1. ## What values of a makes f(x)= ax^2 + (a+1)/x have a horizontal asymptote when x->+/-∞?

If you could explain how to do this I would be SOOOO grateful! Thanks!!!

I have no idea where to start...

2. Originally Posted by natashabu
If you could explain how to do this I would be SOOOO grateful! Thanks!!!

I have no idea where to start...
Is it $\displaystyle f(x) = ax^2 + \frac{a+1}{x}$ ? Then you require $\displaystyle a+1 \neq 0 \, ....$

3. Originally Posted by mr fantastic
Is it $\displaystyle f(x) = ax^2 + \frac{a+1}{x}$ ? Then you require $\displaystyle a+1 \neq 0 \, ....$

Thanks I understand now (after thinking about what you wrote)

4. Originally Posted by steven_smith
F(x)=ax^2+(a+1)/x

First you need to find your critical points to do this. take the dervitive of that function and set it = to 0.

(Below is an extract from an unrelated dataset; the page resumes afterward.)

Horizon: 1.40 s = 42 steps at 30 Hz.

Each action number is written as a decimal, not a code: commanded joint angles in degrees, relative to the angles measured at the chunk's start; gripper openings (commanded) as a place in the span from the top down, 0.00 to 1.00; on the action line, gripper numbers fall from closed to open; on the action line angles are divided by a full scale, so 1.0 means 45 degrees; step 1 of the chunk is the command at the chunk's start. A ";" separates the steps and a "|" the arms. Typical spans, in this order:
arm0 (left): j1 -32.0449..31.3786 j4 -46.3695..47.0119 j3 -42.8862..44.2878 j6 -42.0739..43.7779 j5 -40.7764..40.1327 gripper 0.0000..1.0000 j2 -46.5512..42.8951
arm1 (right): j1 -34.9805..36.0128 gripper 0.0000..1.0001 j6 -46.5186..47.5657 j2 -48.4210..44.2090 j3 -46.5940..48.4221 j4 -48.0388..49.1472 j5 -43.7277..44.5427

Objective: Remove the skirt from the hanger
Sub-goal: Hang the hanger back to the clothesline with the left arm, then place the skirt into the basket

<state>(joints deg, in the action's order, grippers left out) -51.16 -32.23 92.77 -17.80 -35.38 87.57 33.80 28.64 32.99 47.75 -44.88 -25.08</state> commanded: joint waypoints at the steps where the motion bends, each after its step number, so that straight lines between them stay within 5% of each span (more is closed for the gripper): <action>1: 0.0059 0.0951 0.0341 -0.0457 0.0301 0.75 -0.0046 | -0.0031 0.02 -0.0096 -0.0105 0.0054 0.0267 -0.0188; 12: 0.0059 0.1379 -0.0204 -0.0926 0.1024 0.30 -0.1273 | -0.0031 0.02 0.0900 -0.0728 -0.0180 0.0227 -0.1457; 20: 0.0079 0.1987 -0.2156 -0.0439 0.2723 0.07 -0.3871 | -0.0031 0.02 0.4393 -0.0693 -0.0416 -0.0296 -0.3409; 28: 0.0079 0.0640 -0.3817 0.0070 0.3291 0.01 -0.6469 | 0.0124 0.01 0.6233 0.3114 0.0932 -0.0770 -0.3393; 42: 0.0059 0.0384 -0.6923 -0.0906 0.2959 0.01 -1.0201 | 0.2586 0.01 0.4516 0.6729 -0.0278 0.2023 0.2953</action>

Can't remember the quotent rule right now i think it's if F(x)=a/b then f'(s) = (b')a-(a')b/(b^2)

f'(x)= 2ax .....= 0
then just solve for all values a and x that make it = 0 that will tell you where you'r critical points are. put those in the equation and see what it does.
When answering a question from a poster on Math Help Forum it is generaly considered good form to attempt to answer that question not some other question. You will also find this a usefull exam technique in its own right.

CB